Tuesday, October 19, 2010

New threat to human embryos in Ireland?

Beware of Greeks bearing gifts! … and beware of wolves in sheep’s clothing!
Two Irish funding agencies, the Health Research Board (HRB) and Science Foundation Ireland (SFI), have announced that they ‘will not fund research projects using human embryonic stem cells.’

Sounds great, but can such government-linked agencies be trusted? Can they be believed? Read on, and you will see that the answer to these questions is an emphatic NO.

The agencies say that ‘in the absence of any legislative framework governing the use of stem cells, they had been directed by the Government via the Department of Health not to fund research in the area.’ Their stance, the news report giving the announcement states, ‘has prompted fresh calls for a national debate on the ethical issues surrounding the use of embryonic stem cells.’

But, wait a minute – a national debate on the ethical issues surrounding the use of embryonic stem cells took place in 2001, when the general public was asked to give its opinion on the matter. Over 1600 submissions were sent in to the Government-appointed Commission on Assisted Human Reproduction, and the vast majority of these submissions were pro-life – that is, the submissions showed that the people of Ireland do not want to have experimentation carried out in Ireland (or anywhere else, for that matter) on human embryos.
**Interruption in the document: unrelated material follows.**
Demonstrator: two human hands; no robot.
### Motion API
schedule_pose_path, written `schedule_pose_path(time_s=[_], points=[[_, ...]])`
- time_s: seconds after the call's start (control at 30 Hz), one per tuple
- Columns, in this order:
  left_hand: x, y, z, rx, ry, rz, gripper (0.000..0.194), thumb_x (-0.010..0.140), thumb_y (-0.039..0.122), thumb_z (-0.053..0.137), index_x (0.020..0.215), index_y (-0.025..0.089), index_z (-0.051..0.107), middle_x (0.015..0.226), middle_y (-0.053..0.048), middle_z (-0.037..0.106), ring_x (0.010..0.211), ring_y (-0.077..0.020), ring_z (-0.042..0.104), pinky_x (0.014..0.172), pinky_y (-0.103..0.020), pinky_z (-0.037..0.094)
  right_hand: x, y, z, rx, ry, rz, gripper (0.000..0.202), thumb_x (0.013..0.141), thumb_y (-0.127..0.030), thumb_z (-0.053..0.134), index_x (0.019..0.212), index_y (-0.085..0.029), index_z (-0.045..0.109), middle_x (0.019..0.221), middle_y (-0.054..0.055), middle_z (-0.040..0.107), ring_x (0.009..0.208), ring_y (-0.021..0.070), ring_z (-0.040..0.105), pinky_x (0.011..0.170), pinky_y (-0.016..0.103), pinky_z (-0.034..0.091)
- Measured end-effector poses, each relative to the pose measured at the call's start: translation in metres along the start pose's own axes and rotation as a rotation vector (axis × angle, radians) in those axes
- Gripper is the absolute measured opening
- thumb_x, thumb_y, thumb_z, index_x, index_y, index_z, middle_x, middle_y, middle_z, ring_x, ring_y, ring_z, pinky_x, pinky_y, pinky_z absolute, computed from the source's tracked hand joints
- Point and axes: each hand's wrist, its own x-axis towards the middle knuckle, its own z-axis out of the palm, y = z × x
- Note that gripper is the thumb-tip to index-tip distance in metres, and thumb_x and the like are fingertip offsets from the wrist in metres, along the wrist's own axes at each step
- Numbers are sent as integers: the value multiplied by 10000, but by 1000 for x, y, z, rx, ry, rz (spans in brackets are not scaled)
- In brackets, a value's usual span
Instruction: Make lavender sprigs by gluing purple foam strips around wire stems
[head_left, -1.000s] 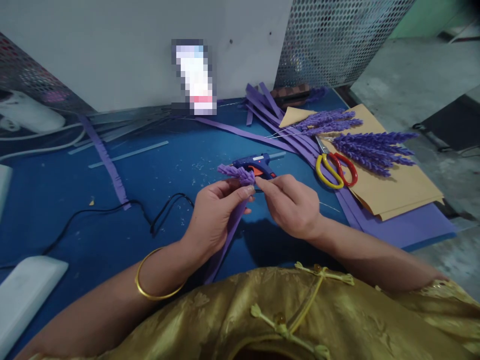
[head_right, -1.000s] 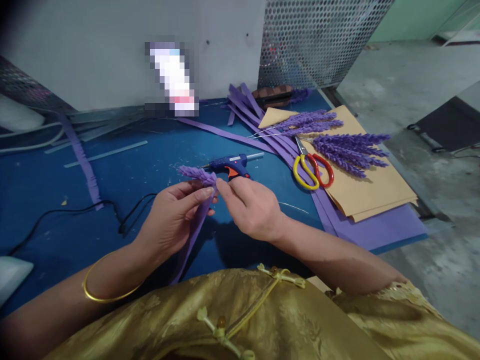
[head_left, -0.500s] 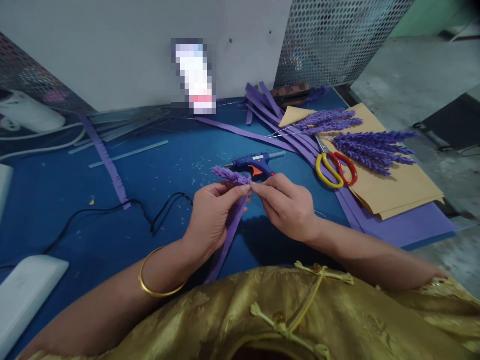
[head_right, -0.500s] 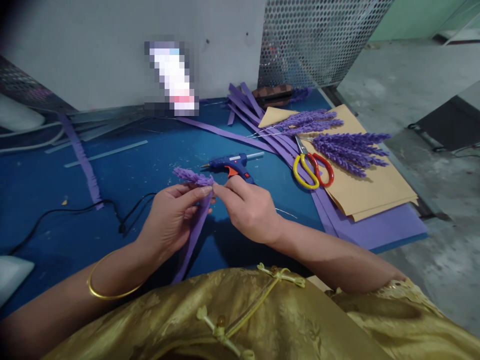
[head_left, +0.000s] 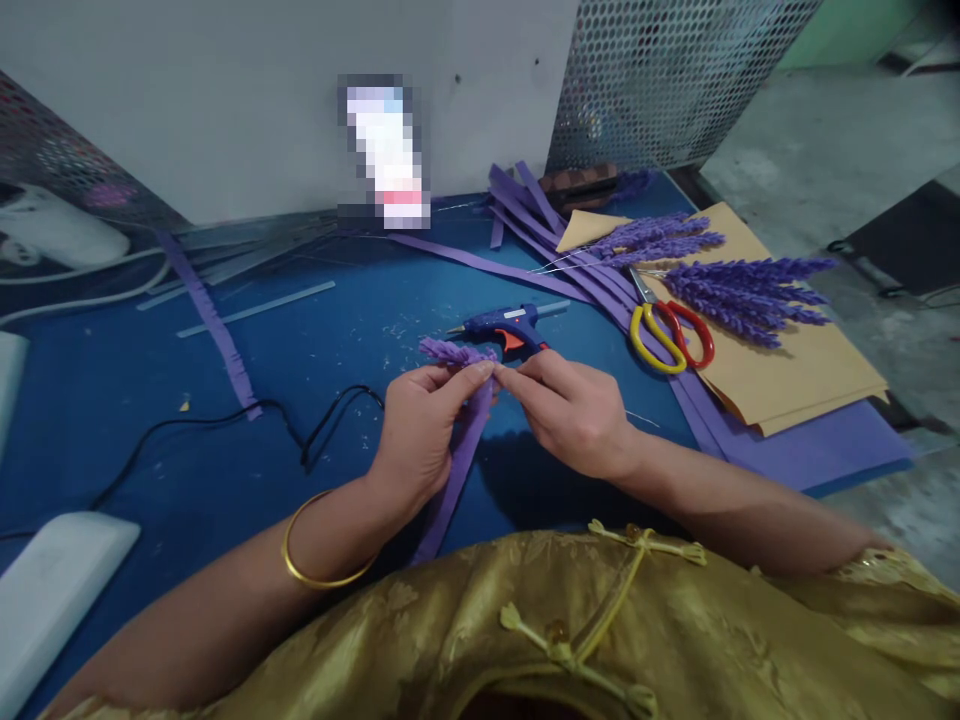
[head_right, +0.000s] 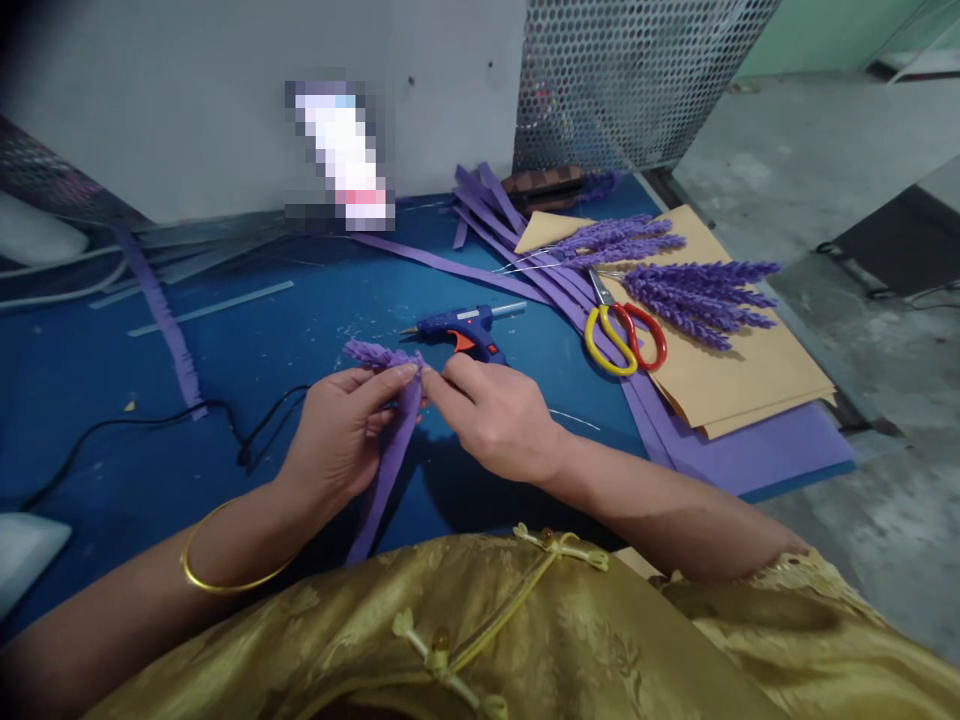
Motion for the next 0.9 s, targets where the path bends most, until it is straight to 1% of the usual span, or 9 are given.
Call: schedule_pose_path(time_s=[0.1,0.2,0.27,0.37,0.53,0.6,0.67,0.77,0.9], points=[[2,1,-1,29,-10,31,208,615,307,845,588,146,716,583,-6,650,544,-98,527,527,-212,393,3,1,-1,89,-1,100,290,962,-105,472,1117,-191,702,846,45,639,693,135,583,585,249,453],[4,0,-2,57,-21,42,180,641,299,828,611,149,732,603,-5,661,554,-98,530,529,-211,384,7,1,-3,295,13,273,219,932,-109,532,1070,-185,685,839,34,645,733,133,615,637,237,490],[4,-2,-3,81,-21,57,170,658,300,823,617,160,737,596,8,654,542,-92,514,528,-209,377,10,2,-4,438,17,354,203,913,-102,556,1046,-175,690,832,33,643,730,132,619,647,241,501],[4,-5,-5,133,-38,91,177,691,321,813,624,171,746,590,14,654,532,-88,500,525,-208,372,11,4,-5,542,6,388,198,910,-95,562,993,-171,725,846,44,646,719,126,624,640,245,502],[6,-5,-7,181,-91,90,169,716,329,796,674,166,779,636,-18,706,566,-115,550,554,-220,404,12,5,-4,581,20,386,210,903,-83,563,924,-176,750,815,31,647,726,118,633,663,249,514],[6,-4,-7,176,-107,97,168,721,335,795,691,169,789,658,-20,718,572,-114,551,564,-219,409,13,6,-3,653,19,477,185,878,-90,590,912,-173,751,822,26,654,676,106,633,621,238,514],[7,-3,-8,170,-123,116,173,725,351,797,729,178,804,686,-17,729,592,-114,557,585,-216,419,14,7,-3,776,-8,631,122,853,-129,636,900,-162,744,822,21,668,591,91,623,556,226,508],[8,-3,-9,210,-153,147,190,746,366,785,789,184,819,715,-14,734,646,-126,579,622,-216,435,18,8,-4,958,-56,825,72,817,-207,699,840,-144,725,723,3,677,512,89,606,511,221,506],[8,-2,-11,275,-170,148,177,751,350,782,794,182,817,715,-10,722,646,-133,576,602,-225,458,22,8,-8,1053,-74,912,67,761,-212,740,774,-146,732,668,-6,672,499,89,601,509,222,509]])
In 2002 a referendum of the people was held, the aim of which was an attempt to limit protection of the human embryo to the child in the womb, thus leaving the unimplanted embryo open to destruction. That referendum was defeated. Then, in 2003, a further ‘national debate’ took place, this time in the form of a public conference. The list of conference speakers was heavily loaded with individuals who were totally in favour of IVF, including the notorious Lady Warnock as a key speaker. Again, the pro-life message from the floor dominated the proceedings, to the huge disappointment of the organisers. Despite all of these failures to circumvent the Constitutional protection given to unborn life, the CAHR then proceeded to produce a report (2005) that confirmed in its ‘findings’ the anti-life views of the Commission.

We don’t need another ‘national debate’ as to whether or not the human embryo is entitled to care and protection from the moment of conception. We know that all human life starts at conception/fertilisation, and that therefore the human embryo must have legal protection from the moment of its existence, i.e., from conception/fertilisation.

The announcement of a ‘funding ban’ on embryonic stem cell research is, therefore, a delusion presented in an attempt to bring forward legislation that would allow for experimentation and research on human embryos. The stated beliefs of the ordinary people as to the sanctity of all human life, at all its stages, are to be discarded by the vested interests of the IVF/AHR industry and their supporters.